グラフ2 アメリカの消費者物価指数:前年比

単位:%、出所:U.S. BUREAU OF LABOR STATISTICSより楽天証券作成

グラフ3 フィラデルフィア半導体指数

単位:ドル、日次終値

2.エネルギー価格上昇が半導体需要に与える影響

 次に、地政学的リスクについて。今回のロシアのウクライナ侵攻が、当面はロシア・ウクライナ戦争にとどまり、他の地域、例えばロシアの野心とされる旧ソ連圏の復活、すなわち東ヨーロッパに対する軍事侵攻が当面はないのであれば、半導体関連株にとっては、この問題は、エネルギー価格上昇と今後の軍備増強の問題に絞られると思われます。また、アメリカの利上げのほうが大きな問題になると思われます。

 ただし、ロシア軍はウクライナ原発を砲撃するという異常な行動をとっています。万が一のことが起きれば、環境に甚大な被害が及ぶことになります。地政学的リスクの問題は流動的で目が離せない問題です。
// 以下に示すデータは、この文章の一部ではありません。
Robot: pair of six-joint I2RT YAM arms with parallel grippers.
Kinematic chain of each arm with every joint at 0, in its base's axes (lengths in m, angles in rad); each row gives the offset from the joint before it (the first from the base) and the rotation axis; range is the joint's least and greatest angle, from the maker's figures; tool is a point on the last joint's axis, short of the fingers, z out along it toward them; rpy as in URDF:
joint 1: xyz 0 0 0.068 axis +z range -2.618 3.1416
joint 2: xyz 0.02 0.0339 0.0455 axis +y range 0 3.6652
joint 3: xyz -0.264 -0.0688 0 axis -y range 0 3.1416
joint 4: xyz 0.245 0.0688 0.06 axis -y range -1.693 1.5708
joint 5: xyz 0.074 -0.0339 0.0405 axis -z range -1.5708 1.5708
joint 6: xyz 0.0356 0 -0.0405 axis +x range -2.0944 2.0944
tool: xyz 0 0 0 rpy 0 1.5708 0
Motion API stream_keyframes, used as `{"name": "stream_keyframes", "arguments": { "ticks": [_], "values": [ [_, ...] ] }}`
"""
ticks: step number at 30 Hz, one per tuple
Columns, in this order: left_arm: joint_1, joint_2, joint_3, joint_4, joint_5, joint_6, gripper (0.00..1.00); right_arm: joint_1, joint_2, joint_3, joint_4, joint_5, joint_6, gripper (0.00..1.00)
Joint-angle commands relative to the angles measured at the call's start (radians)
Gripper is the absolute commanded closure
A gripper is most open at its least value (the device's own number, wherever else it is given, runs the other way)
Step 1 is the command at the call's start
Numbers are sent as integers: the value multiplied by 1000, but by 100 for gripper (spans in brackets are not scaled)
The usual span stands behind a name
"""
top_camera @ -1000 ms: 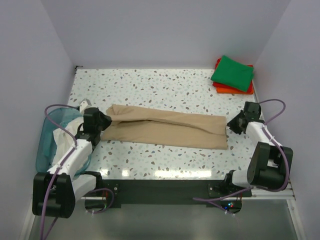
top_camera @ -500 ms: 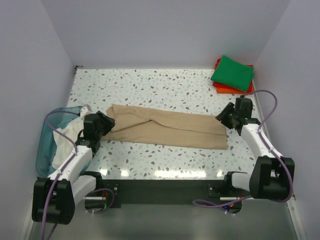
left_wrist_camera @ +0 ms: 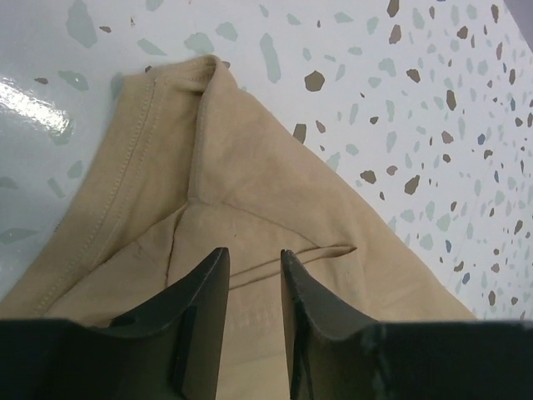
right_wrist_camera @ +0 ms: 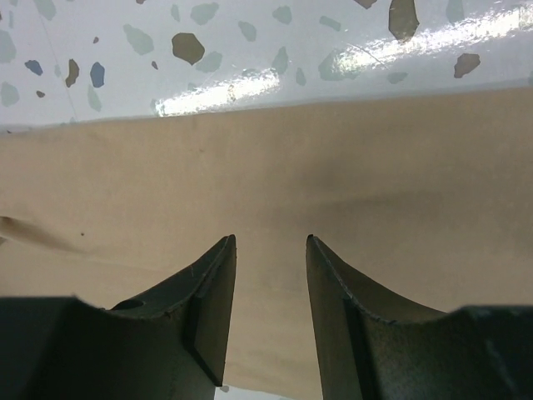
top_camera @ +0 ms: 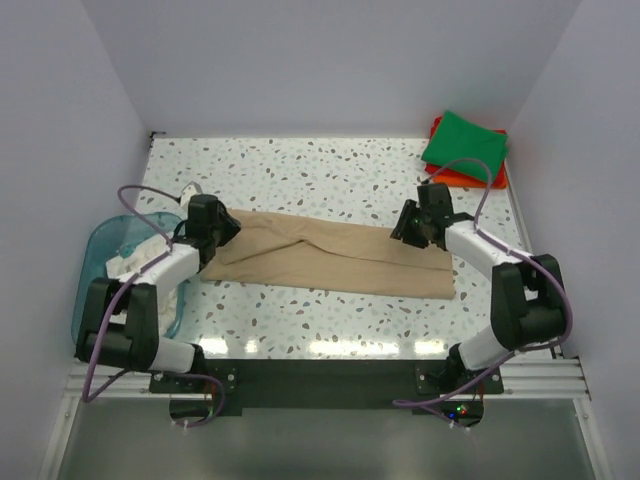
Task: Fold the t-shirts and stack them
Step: Fold the tshirt
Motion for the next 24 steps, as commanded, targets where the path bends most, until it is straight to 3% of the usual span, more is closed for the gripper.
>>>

 また、ロシアのウクライナ侵攻に伴い、原油、天然ガスなどのエネルギー価格が上昇していますが、これは、巨大なエネルギー産業を擁するアメリカにとって、インフレーションの高進という問題を抱えながらも、景気に対してプラス要因になると思われます。また、半導体産業にとっては、エネルギー産業の活況は景気への刺激を通じて半導体需要の増加に結び付くほか、省エネや脱炭素化の動きが、パワー半導体のようなエネルギー関連の半導体需要の増加に結び付くと思われます。

 すでに原油価格は、ブレント先物が3月3日に118ドル台という9年ぶりの高値をつけました。今の原油価格の動きをみると、本来であれば厳しい金融引き締めを覚悟しなければならない状況と思われますが、FRBの最初の利上げは、株式市場にとって優しいものになりそうです。